CHARLOTTE, N.C. — Democratic delegates tried to put on a brave face Wednesday, despite the announcement earlier in the day that their convention’s grand finale — President Barack Obama’s acceptance speech — has been moved from Bank of America Stadium to Timer Warner Cable Arena due to forecasts of severe weather.
“We have been monitoring weather forecasts closely and several reports predict thunderstorms in the area, therefore we have decided to move Thursday’s proceedings to Time Warner Cable Arena to ensure the safety and security of our delegates and convention guests,” said DNCC CEO Steve Kerrigan.

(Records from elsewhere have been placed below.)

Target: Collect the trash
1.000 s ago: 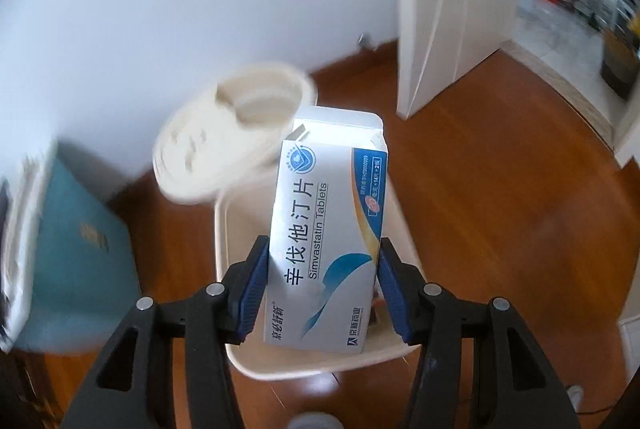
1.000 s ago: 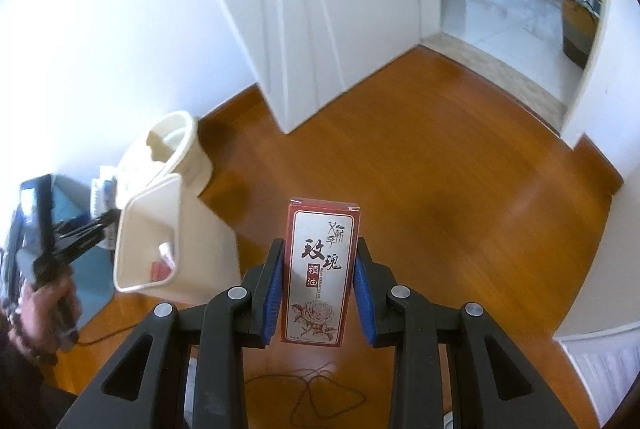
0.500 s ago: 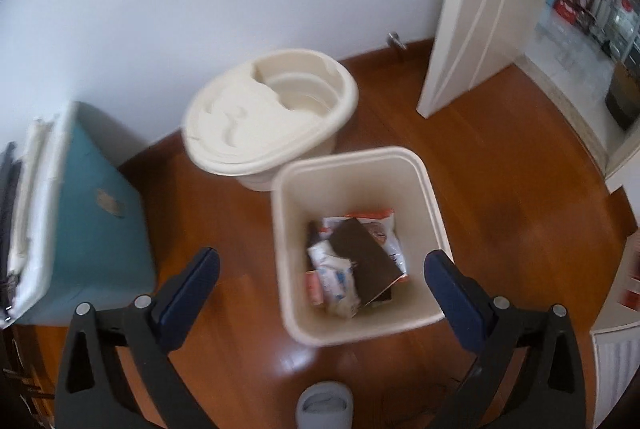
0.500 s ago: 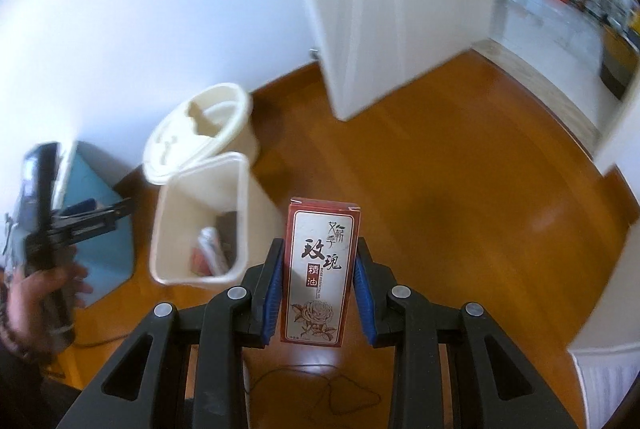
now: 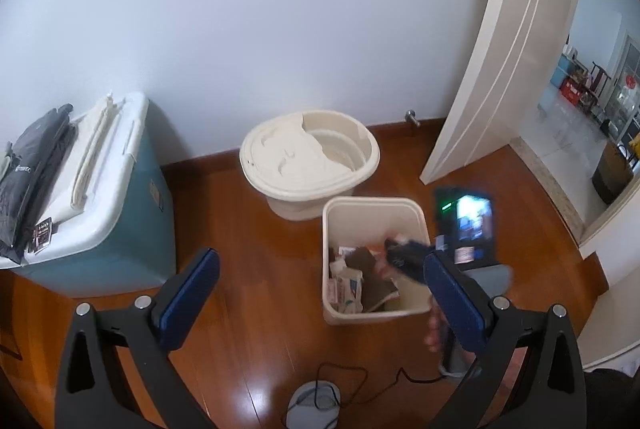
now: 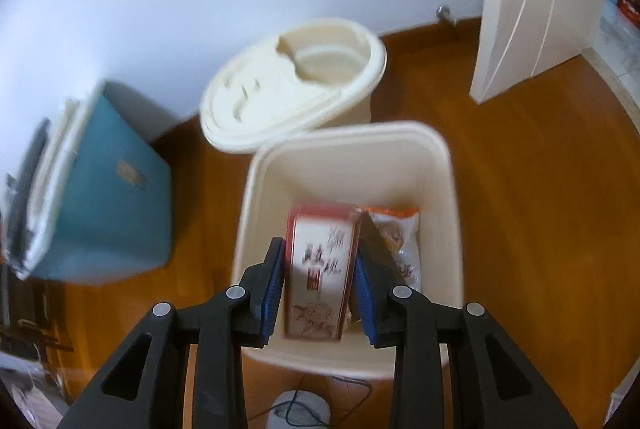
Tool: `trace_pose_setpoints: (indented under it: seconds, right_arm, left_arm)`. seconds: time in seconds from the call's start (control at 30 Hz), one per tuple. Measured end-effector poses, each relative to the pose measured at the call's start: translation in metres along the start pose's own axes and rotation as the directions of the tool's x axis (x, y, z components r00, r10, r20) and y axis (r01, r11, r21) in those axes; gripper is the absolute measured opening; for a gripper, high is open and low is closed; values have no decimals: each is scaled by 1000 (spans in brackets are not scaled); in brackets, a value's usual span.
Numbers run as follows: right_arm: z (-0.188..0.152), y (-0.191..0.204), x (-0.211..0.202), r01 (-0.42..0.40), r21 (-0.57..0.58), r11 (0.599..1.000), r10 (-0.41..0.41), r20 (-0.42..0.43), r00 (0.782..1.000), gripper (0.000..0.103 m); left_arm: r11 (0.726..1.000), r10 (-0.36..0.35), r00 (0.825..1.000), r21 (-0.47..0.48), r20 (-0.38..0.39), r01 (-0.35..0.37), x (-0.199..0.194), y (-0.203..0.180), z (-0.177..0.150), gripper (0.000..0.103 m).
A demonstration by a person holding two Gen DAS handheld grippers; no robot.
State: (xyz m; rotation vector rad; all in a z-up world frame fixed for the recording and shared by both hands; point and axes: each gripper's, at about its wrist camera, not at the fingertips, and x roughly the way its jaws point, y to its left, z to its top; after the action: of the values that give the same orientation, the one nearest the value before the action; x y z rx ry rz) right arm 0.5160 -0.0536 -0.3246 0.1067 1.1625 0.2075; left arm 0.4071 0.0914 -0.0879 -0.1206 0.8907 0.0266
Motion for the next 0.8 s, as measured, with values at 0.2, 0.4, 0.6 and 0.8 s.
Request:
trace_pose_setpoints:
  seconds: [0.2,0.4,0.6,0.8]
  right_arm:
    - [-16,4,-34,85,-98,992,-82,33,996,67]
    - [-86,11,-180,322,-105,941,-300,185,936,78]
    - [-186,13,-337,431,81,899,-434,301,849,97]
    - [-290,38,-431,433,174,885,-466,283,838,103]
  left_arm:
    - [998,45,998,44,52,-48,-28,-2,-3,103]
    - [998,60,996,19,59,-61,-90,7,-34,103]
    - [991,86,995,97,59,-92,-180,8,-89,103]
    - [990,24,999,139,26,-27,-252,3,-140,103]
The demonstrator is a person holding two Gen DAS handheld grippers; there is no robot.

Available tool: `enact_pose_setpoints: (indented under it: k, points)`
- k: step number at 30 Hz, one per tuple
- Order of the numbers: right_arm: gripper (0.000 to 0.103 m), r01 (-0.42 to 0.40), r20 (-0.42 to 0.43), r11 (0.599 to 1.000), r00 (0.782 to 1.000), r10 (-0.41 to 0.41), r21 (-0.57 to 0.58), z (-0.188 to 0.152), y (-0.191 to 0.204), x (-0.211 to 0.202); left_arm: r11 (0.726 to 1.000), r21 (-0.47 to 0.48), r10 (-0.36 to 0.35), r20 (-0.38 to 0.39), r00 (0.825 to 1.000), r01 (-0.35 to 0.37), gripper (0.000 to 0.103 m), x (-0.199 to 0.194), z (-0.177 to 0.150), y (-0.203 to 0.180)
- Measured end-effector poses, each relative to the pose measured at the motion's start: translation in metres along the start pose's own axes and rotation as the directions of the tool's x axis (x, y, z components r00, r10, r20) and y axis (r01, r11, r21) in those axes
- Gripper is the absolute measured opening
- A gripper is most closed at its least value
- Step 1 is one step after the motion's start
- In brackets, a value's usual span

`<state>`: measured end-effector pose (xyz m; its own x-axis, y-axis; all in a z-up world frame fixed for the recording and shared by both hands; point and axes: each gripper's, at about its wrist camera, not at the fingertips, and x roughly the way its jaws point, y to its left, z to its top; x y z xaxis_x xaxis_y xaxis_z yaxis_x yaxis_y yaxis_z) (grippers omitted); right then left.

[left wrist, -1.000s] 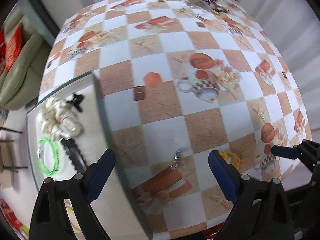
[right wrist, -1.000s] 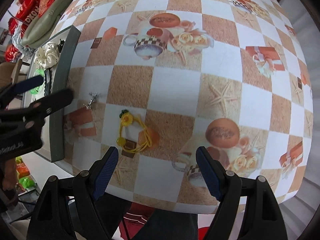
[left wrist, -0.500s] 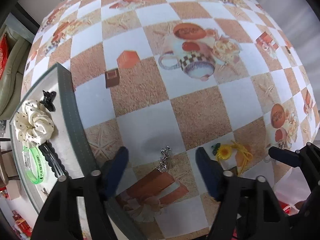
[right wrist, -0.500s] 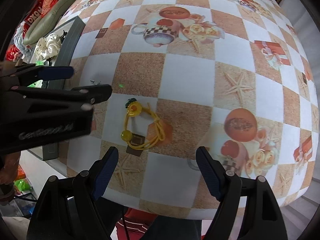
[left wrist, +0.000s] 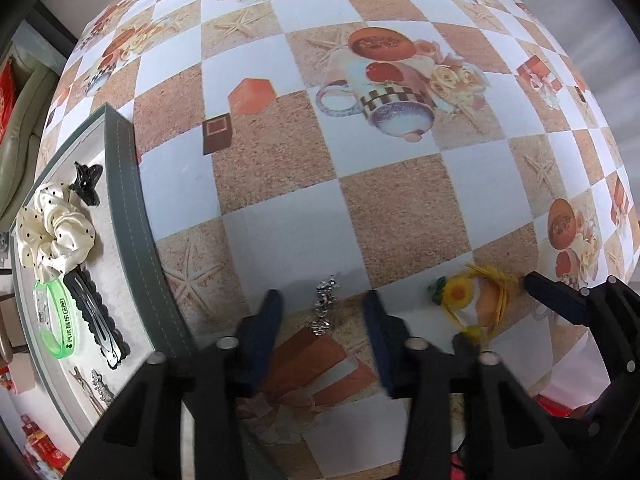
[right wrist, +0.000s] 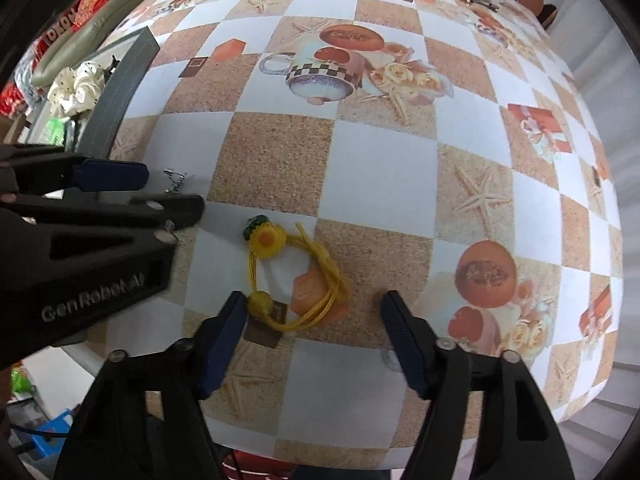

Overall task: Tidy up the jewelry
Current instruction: 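Grasp the yellow flower hair tie with the right gripper while the left grasps a small silver hairpin, then carry both items to the tray and open both grippers to release them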

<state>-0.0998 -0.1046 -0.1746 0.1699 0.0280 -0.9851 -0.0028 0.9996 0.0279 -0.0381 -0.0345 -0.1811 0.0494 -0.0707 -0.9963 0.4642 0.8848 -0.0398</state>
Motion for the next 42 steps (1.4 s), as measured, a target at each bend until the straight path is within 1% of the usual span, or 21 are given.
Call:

While some 65,000 supporters had been credentialed to witness the president’s speech at the football stadium Thursday, the arena only seats 21,000 — meaning that more than two-thirds of the expected live audience will now have settle for watching the proceedings on television or online.
Asked whether he believed the decision would significantly dampen the level of enthusiasm generated by the convention, Michigan Democratic Party Chairman Mark Brewer said: “No, not at all. It was very exciting here last night for the first night of the convention, I think it’s going to be exciting tonight and tomorrow night. I don’t think that will diminish the impact of the convention at all.”
Some reactions, however, were not as optimistic. On the convention’s official website, demconvention.com, disgruntled ticket-holders posted a string of negative comments on the page that announce the move Wednesday morning. The page had been removed as of Wednesday evening, though it was not clear that it was because of the angry comments.
Inside the arena on Thursday, on the same stage where he was talked up by Chicago Mayor Rahm Emanuel, first lady Michelle Obama and former President Bill Clinton, the President Obama will make the case for his reelection in November and a rejection of the vision offered by former Massachusetts Gov. Mitt Romney and Rep. Paul Ryan of Wisconsin.
Listing the crises that Obama faced immediately after taking office in January 2009 — the Wall Street financial crisis, the Great Recession, wars in Iraq and Afghanistan, and the collapse of the auto industry — Emanuel described his former boss as a chief executive with the ability to confront multiple problems simultaneously and successfully.
“Each crisis was so deep, and so dangerous, any one of them would have defined another presidency,” said Emanuel, who served as Obama’s first chief of staff in the White House. “We faced a once-in-a-generation moment in American history, and fortunately, we have a once-in-a-generation president.”
After making a surprise appearance in the arena Wednesday night, to watch Clinton’s speech in person, Obama on Thursday is expected to respond to a number of the GOP’s critiques of his first administration — including the level of government spending, the signing of health care reform legislation, and the question that seems to be on every pol’s lips these days: “Are you better off than you were four years ago?”
“Absolutely,” Rep. Sheila Jackson Lee of Texas told The Wave. “We’ve stopped the job loss, we’ve increased job growth. It may not have been as much , but we’ve cut the unemployment rate.”
“We are a better country,” she added, after noting a list of accomplishments that included the passage of the Lilly Ledbetter Act, the repeal of Don’t Ask, Don’t Tell, and the return of American soldiers from Iraq. “We can do better, of course, but lives of Americans are far better.”
Asked the same question, former NAACP President/CEO Kweisi Mfume said: “I am. I think most people are better off than they were four years ago and I think it’s a good question.”
“You know, Ronald Reagan asked it once before and people answered it differently. But in this case, yes,” he said.